┌─ INPUT RECORDS

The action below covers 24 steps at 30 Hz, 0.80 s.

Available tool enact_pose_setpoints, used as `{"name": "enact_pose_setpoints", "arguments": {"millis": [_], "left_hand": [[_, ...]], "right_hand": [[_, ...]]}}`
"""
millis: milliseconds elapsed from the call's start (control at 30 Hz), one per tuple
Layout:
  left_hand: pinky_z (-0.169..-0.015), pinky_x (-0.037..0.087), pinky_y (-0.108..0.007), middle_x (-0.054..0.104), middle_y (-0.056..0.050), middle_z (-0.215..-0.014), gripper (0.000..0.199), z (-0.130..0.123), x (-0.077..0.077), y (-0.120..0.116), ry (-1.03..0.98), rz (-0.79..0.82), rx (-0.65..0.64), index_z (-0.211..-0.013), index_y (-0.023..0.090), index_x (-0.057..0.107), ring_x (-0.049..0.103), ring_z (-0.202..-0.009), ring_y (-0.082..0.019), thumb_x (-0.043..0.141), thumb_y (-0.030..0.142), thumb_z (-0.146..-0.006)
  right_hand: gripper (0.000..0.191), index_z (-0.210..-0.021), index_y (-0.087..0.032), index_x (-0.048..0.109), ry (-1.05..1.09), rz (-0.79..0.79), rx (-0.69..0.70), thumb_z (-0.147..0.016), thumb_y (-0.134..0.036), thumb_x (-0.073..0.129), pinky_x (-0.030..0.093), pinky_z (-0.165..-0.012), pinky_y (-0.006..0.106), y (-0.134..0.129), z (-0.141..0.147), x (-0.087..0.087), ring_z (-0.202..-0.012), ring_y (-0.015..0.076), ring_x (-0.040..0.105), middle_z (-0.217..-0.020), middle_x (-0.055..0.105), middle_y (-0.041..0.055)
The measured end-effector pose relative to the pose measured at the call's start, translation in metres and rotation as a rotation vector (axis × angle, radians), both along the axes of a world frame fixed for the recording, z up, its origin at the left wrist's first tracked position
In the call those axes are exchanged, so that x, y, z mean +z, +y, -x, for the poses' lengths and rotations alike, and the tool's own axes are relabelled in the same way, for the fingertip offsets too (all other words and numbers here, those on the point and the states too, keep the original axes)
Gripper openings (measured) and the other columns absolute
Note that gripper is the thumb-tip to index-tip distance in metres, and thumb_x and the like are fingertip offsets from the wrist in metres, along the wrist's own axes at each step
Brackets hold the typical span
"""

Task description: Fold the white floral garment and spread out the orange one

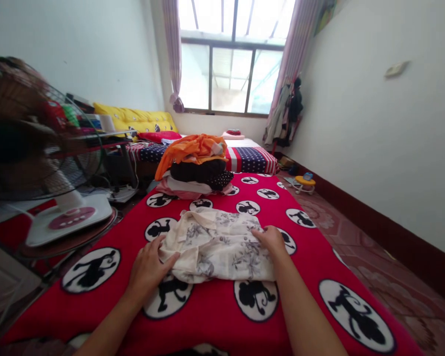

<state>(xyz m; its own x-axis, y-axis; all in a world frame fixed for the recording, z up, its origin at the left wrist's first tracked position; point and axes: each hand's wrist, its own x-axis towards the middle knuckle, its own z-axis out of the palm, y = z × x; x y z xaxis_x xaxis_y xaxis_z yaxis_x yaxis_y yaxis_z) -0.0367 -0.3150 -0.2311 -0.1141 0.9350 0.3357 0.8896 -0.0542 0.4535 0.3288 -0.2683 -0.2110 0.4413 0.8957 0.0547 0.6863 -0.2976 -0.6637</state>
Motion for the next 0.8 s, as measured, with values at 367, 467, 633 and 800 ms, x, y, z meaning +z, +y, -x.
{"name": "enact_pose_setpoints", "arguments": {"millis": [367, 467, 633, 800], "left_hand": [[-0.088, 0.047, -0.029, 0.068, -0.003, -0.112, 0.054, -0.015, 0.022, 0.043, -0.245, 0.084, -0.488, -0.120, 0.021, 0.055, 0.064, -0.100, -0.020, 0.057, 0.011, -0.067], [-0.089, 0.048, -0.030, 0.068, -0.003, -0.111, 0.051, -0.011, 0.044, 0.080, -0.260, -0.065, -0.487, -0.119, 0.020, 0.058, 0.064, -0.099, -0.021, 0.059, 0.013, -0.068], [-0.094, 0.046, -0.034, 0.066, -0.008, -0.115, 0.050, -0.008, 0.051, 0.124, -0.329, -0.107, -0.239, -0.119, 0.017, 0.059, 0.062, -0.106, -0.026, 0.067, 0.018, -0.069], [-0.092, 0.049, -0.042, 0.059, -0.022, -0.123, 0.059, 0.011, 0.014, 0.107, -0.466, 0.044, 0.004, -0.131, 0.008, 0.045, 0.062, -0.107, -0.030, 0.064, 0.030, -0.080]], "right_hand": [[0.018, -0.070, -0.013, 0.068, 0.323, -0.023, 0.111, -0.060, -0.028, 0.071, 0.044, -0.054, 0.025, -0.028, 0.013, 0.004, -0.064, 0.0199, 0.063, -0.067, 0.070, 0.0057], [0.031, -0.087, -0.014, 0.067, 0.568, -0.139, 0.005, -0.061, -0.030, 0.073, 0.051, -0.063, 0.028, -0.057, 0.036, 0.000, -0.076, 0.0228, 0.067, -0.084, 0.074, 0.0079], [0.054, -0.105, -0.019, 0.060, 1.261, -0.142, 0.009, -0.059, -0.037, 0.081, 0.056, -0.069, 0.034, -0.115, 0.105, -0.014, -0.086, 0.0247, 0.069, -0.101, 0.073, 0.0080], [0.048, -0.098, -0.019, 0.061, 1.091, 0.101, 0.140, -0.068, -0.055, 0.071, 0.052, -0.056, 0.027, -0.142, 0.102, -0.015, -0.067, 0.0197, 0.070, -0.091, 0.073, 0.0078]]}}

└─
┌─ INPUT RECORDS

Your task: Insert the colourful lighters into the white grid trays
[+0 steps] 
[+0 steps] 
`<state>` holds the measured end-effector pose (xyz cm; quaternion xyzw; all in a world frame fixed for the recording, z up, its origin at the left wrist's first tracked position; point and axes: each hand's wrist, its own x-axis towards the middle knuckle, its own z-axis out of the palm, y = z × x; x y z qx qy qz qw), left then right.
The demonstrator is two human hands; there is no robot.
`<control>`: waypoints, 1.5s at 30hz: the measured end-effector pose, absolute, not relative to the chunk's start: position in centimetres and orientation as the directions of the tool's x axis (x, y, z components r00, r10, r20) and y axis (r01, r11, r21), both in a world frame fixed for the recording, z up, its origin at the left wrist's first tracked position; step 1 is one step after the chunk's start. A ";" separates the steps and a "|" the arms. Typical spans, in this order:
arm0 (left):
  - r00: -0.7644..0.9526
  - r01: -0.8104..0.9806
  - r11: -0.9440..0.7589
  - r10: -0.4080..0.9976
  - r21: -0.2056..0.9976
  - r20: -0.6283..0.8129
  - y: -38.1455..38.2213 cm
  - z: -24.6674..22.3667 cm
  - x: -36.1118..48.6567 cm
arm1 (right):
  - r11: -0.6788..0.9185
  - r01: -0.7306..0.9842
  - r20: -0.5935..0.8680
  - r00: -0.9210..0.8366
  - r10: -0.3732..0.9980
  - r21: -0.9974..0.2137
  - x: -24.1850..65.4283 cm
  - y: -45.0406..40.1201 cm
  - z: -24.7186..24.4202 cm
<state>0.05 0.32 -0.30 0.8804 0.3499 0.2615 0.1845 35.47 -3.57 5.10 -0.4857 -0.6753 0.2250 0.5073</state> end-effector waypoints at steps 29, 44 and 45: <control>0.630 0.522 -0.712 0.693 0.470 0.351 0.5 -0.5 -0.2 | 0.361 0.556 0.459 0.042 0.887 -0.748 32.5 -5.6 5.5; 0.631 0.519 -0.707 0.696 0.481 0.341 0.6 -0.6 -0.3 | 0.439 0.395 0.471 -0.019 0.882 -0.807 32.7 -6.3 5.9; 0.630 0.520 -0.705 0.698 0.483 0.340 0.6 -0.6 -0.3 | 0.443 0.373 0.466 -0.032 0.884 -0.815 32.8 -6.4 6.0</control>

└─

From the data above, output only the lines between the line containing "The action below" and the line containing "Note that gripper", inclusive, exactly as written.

■ EXERCISE SOLUTION ■
The action below covers 24 steps at 30 Hz, 0.80 s.

Available tool enact_pose_setpoints, used as `{"name": "enact_pose_setpoints", "arguments": {"millis": [_], "left_hand": [[_, ...]], "right_hand": [[_, ...]]}}`
"""
millis: milliseconds elapsed from the call's start (control at 30 Hz), one per tuple
Layout:
  left_hand: pinky_z (-0.169..-0.015), pinky_x (-0.037..0.087), pinky_y (-0.108..0.007), middle_x (-0.054..0.104), middle_y (-0.056..0.050), middle_z (-0.215..-0.014), gripper (0.000..0.199), z (-0.130..0.123), x (-0.077..0.077), y (-0.120..0.116), ry (-1.03..0.98), rz (-0.79..0.82), rx (-0.65..0.64), index_z (-0.211..-0.013), index_y (-0.023..0.090), index_x (-0.057..0.107), ring_x (-0.049..0.103), ring_z (-0.202..-0.009), ring_y (-0.082..0.019), thumb_x (-0.043..0.141), thumb_y (-0.030..0.142), thumb_z (-0.146..-0.006)
  right_hand: gripper (0.000..0.191), index_z (-0.210..-0.021), index_y (-0.087..0.032), index_x (-0.048..0.109), ry (-1.05..1.09), rz (-0.79..0.79), rx (-0.69..0.70), thumb_z (-0.147..0.016), thumb_y (-0.134..0.036), thumb_x (-0.073..0.129), pinky_x (-0.030..0.093), pinky_z (-0.165..-0.012), pinky_y (-0.006..0.106), y (-0.134..0.129), z (-0.141..0.147), x (-0.087..0.087), ring_z (-0.202..-0.012), ring_y (-0.015..0.076), ring_x (-0.040..0.105), middle_z (-0.217..-0.020), middle_x (-0.055..0.105), middle_y (-0.041..0.055)
The measured end-effector pose relative to the pose measured at the call's start, translation in metres and rotation as a rotation vector (axis × angle, radians), both along the axes of a world frame fixed for the recording, z up, its origin at the left wrist's first tracked position
In the call those axes are exchanged, so that x, y, z mean +z, +y, -x, for the poses' lengths and rotations alike, and the tool's own axes are relabelled in the same way, for the fingertip offsets too (all other words and numbers here, those on the point and the states too, keep the original axes)
Gripper openings (measured) and the other columns absolute
Note that gripper is the thumb-tip to index-tip distance in metres, and thumb_x and the like are fingertip offsets from the wrist in metres, along the wrist's own axes at each step

The exercise is now finished.